4.7. Blood Biochemical Analysis
Blood biochemical profile was determined by an enzymatic spectrophotometric test from Spinreact (St. Esteve de Bas, Spain) following the manufacturer’s instructions with the following analysis kits: Total-cholesterol (1001095); HDL-cholesterol (1001096); LDL-cholesterol (41023); and triacylglycerides (1001312).
4.8. Western Blot Analysis
Total protein (15–40 μg) was resolved by SDS-PAGE and electroblotted onto polyvinylidene difluoride membranes (Immobilon-P Millipore, Bedford, MA, USA). Immunodetection was performed using as primary antibody porin (A31855, Molecular Probes, Eugene, OR, USA). A monoclonal antibody to β-actin (Sigma, USA) was used to control protein loading. Protein bands were visualized with the chemiluminescence ECL method (Millipore Corporation, Billerica, MA, USA). Luminescence was recorded and quantified in a Lumi-Imager equipment (Boehringer, Mannheim, Germany), using the Quantity One 4.6.5. software (Bio-Rad, Hercules, CA, USA).
4.9. Statistical Analysis
Data is presented as the mean ± standard deviation. Analysis of Gaussian distribution of all variables was performed by D’Agostino–Pearson omnibus normality test. The statistical significance comparison of variables with normal Gaussian distribution was calculated by one-way ANOVA. Multiple comparisons were performed comparing the mean of each group with the mean of the control normocaloric and correction for multiple comparisons was performed with Dunnett test. Non-normal Gaussian distribution was analysed by Kruskall–Wallis test with Dunn’s as a post-hoc test. In both cases, p-values below 0.05 in all statistical tests employed were considered as statistically significant.

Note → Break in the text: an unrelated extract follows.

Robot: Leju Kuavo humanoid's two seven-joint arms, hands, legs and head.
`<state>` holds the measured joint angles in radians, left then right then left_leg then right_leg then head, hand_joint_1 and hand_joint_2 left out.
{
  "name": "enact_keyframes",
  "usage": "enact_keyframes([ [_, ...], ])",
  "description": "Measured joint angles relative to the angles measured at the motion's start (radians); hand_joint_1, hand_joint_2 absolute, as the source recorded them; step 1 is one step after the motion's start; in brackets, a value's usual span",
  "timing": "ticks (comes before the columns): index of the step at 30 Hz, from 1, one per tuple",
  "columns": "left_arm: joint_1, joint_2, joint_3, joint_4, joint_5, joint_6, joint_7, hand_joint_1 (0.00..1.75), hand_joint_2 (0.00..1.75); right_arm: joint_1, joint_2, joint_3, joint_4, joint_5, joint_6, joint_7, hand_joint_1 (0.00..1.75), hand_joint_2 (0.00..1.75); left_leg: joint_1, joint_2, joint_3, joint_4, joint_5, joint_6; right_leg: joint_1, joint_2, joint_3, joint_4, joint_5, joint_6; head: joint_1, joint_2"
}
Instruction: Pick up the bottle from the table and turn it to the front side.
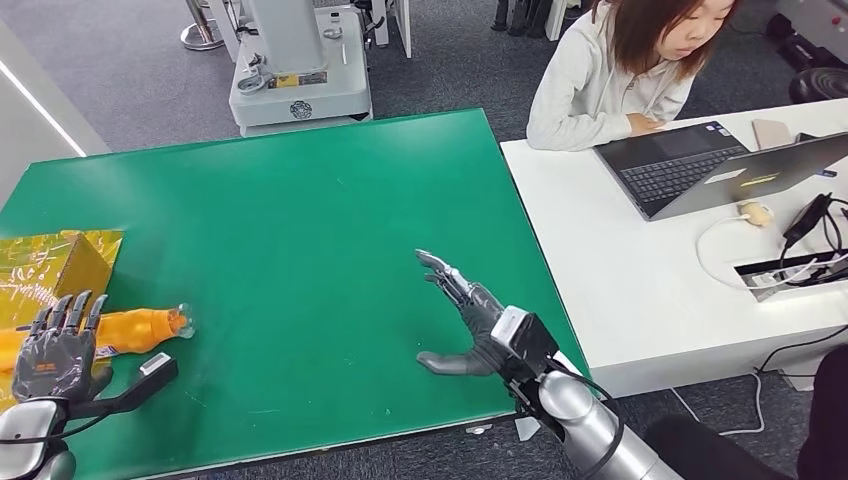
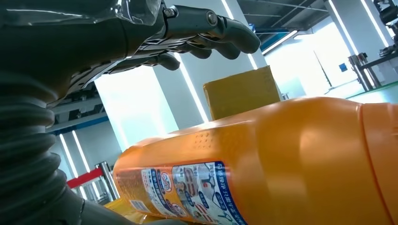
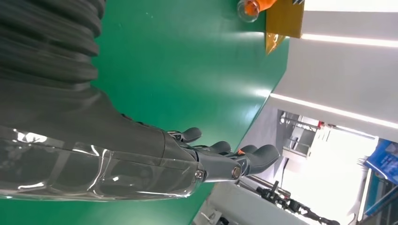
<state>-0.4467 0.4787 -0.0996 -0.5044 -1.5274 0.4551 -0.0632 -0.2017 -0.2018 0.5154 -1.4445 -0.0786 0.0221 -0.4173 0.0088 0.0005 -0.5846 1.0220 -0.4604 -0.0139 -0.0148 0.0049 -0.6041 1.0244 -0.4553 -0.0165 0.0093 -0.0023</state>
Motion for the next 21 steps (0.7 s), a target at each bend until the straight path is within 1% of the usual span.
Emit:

Partial least square-discriminant analysis (PLS-DA) was performed with transcriptomic and oxidative stress data to determine main differences between groups. Data was normalized by auto-scaling (mean-centred and divided by the standard deviation of each variable) for the PLS-DA analysis. Random forrest out-of-bag error (OOB) was performed to determine the probability that the variables employed in the PLS-DA analysis may discriminate the belonging of each animal to each group. Variable importance in projection (VIP scores) determined by the weight of the sum of squares of PLS loadings; was used to classify the main variables that contributed to the differences between groups. GraphPad Prism (version 5.0) and MetaboAnalyst (version 3.0) were used for statistical analysis and graph plotting.